[Task to carry out] Copy all the lines of the listing below exactly. Skip the images.

--*--

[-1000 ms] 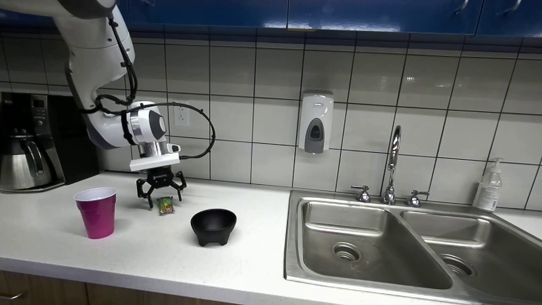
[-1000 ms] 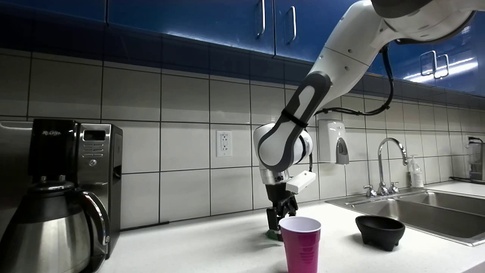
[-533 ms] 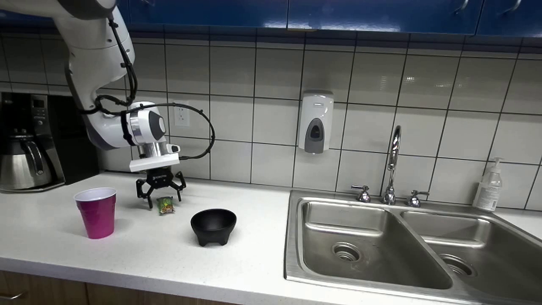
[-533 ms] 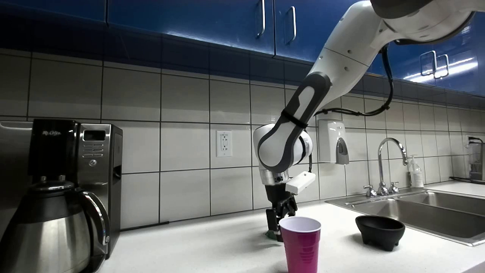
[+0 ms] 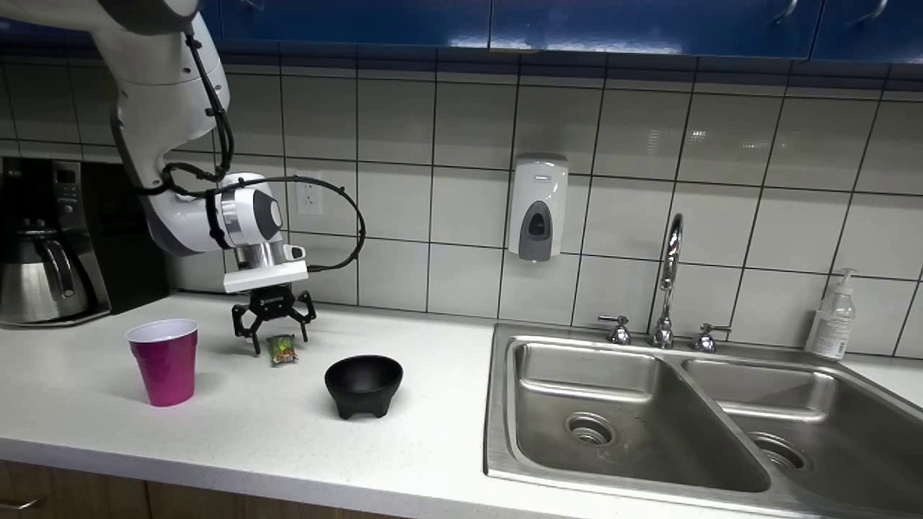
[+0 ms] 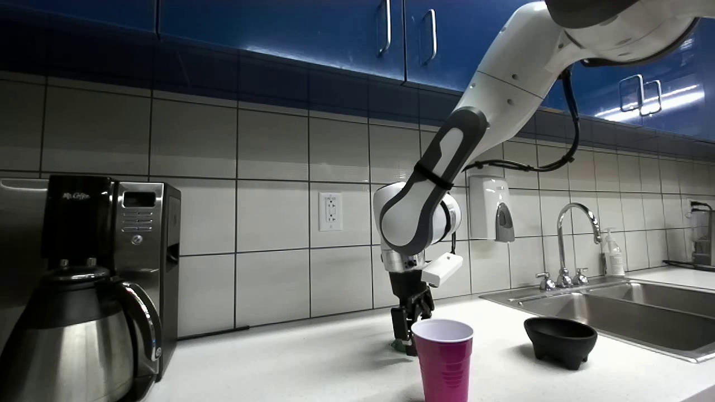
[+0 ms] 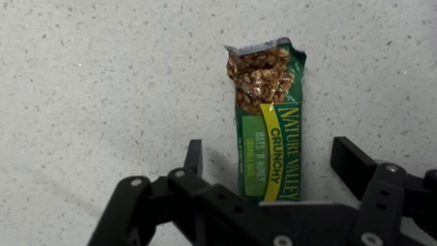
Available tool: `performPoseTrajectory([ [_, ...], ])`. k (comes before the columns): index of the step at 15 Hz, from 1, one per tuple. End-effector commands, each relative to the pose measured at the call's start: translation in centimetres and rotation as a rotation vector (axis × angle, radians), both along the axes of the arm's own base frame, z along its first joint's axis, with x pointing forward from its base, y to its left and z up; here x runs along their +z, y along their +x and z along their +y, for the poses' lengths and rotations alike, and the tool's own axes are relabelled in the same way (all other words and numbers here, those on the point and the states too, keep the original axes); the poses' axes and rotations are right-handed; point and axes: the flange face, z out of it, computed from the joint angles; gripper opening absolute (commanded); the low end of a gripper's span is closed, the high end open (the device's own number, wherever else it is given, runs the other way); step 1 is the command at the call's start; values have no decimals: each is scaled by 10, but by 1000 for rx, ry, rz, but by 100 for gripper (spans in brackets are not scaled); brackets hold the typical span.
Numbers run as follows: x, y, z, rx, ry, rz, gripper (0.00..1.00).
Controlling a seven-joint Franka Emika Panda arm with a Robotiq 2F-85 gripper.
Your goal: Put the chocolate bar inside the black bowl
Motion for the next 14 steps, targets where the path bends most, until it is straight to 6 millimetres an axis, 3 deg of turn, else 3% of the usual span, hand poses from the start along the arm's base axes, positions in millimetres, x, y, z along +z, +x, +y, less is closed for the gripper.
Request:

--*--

[Answer to this exercise]
[-1000 ms] 
[-1000 ms] 
[-533 ms] 
[-533 ms] 
[+0 ms] 
[+0 ms] 
[+0 ms] 
Available tool: `performPoseTrajectory([ [_, ...], ])`. k (comes before the columns): index of the step at 15 Hz, from 1, one per tuple. End-effector commands, each relative to the pose measured at the call's start: translation in centimetres and rotation as a rotation vector (axis × angle, radians), both along the axes of the arm's own base frame, z along its first joint's axis, with x pointing forward from its base, y to its left and z up; here x runs along their +z, y along their +x and z along their +y, for the poses' lengths and rotations alike, and the tool's own axes are relabelled in the same way (all other words and numbers here, those on the point and the states too, keep the original axes); the poses' axes and rotations are right-handed; point and axes: the flange face, z out of it, computed from the joint angles; gripper opening absolute (commanded); the low end of a gripper's span is closed, the high end open (the device's own number, wherever else it is given, runs the other way); step 1 is the command at the call's start; values have no decimals: each is scaled by 10, but by 1000 for rx, ry, rz, but by 100 for gripper (spans in brackets are not scaled); brackets hold the typical span.
Numbers run as follows: x, y, z, rx, ry, rz, gripper (0.00..1.00).
Controlling a seven-joint Franka Emika Panda arm with a Robotiq 2F-85 gripper.
Your goal: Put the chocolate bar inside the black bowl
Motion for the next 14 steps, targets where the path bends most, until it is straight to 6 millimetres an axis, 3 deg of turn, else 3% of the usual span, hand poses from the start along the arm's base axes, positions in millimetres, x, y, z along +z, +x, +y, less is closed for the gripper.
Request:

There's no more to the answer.